• _Exercise requirements_:
Take the line that contains "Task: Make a" and all lines after it, up to and including the last line of the data, and write them out exactly; nothing else belongs in the answer.

• _Given records_:

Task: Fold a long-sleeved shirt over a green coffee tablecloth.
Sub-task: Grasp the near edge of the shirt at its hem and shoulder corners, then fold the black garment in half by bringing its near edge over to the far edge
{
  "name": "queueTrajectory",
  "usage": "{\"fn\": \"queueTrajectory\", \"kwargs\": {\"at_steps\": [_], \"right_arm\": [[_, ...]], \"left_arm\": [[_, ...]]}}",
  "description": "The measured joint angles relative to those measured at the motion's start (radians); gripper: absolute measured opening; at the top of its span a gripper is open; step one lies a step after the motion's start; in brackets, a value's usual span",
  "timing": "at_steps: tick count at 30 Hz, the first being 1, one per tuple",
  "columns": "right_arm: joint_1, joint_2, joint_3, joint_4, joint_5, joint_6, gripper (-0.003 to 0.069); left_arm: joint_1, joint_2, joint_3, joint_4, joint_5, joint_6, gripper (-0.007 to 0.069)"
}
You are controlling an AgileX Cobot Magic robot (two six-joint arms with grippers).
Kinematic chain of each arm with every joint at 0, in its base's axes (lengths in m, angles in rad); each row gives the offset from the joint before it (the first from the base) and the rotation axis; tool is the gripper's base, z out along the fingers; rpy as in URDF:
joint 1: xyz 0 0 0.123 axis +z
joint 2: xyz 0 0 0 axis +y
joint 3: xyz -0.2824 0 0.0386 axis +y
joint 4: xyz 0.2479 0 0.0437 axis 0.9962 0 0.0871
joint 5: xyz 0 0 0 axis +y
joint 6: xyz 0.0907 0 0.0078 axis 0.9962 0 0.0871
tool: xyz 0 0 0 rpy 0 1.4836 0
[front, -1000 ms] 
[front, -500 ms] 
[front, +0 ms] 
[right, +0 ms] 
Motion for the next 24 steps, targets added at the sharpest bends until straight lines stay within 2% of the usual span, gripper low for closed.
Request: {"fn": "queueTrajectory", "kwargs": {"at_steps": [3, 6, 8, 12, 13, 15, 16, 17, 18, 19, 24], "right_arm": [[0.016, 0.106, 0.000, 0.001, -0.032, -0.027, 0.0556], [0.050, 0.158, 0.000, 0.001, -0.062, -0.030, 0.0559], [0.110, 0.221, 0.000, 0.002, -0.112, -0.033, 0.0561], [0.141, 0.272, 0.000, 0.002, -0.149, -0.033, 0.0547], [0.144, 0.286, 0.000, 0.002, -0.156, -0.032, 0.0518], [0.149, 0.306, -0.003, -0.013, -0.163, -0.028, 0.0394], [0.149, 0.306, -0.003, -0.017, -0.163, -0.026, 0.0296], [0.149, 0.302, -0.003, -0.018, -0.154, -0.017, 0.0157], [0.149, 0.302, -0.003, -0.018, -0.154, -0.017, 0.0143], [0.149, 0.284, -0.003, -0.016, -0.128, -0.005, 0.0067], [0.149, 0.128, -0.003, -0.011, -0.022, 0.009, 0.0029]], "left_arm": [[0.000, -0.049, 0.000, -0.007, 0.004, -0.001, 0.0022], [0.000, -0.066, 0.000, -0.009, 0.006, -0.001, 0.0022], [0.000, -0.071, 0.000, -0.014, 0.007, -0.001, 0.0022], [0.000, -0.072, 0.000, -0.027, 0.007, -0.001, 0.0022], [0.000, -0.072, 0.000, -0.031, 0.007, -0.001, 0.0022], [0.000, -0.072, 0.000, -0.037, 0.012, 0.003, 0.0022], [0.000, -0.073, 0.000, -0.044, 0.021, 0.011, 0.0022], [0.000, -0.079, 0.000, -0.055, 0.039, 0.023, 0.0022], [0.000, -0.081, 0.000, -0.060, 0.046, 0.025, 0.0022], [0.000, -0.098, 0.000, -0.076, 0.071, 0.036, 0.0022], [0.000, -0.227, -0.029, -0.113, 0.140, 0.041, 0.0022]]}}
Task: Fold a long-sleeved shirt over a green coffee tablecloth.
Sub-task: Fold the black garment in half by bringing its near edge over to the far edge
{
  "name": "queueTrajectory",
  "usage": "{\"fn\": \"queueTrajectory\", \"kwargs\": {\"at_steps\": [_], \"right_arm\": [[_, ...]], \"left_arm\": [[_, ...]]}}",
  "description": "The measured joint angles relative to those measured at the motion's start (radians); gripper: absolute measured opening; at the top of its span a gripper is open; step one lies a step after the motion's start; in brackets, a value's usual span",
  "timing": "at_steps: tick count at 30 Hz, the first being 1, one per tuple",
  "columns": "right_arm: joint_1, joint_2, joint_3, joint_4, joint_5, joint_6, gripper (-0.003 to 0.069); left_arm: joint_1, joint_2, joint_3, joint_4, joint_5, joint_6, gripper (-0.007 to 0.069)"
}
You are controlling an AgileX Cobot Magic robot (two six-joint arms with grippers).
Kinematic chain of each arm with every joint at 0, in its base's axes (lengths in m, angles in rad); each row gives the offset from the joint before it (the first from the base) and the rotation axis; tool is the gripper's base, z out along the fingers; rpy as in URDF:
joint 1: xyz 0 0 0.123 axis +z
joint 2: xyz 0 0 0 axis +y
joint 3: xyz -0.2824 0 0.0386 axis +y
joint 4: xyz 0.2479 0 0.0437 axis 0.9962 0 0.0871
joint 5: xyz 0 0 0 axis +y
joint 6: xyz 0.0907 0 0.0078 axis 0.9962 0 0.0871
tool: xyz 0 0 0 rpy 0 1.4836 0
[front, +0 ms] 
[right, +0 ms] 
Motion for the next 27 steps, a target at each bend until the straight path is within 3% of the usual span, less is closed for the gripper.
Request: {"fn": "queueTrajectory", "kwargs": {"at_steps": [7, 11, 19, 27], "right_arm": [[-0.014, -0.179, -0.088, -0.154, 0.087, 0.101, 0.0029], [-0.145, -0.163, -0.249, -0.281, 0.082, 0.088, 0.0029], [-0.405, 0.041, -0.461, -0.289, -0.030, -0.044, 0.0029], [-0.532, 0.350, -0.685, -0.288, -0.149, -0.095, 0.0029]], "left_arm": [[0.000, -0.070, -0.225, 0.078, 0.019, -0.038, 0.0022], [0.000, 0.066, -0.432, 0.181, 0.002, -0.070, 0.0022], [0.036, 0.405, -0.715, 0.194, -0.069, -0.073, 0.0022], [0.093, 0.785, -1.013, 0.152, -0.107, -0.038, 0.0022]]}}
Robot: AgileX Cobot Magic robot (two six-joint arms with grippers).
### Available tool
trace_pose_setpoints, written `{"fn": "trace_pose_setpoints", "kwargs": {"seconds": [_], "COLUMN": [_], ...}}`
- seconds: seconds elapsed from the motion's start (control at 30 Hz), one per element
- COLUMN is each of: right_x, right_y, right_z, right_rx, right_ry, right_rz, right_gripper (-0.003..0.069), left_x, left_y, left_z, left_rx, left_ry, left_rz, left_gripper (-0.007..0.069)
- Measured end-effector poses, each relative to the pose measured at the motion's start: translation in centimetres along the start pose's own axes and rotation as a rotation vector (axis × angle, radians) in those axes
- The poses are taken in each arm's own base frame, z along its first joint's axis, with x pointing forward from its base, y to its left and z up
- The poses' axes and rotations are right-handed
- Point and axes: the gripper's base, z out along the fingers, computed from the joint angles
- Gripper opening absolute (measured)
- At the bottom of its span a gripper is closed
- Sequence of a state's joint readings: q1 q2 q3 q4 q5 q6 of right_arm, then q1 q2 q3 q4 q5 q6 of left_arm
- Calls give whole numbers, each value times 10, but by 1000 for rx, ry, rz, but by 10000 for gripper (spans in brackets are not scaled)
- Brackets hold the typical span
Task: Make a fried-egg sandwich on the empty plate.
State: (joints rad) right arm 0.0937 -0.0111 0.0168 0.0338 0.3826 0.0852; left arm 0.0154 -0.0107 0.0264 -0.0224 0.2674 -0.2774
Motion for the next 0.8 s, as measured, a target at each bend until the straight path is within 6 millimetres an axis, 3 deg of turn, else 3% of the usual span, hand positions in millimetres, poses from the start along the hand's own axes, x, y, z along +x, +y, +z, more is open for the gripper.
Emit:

• _Written solution_:
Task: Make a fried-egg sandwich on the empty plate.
State: (joints rad) right arm 0.0937 -0.0111 0.0168 0.0338 0.3826 0.0852; left arm 0.0154 -0.0107 0.0264 -0.0224 0.2674 -0.2774
Motion for the next 0.8 s, as measured, a target at each bend until the straight path is within 6 millimetres an axis, 3 deg of turn, else 3% of the usual span, hand positions in millimetres, poses from the start along the hand's own axes, x, y, z along +x, +y, +z, more is open for the gripper.
Emit:

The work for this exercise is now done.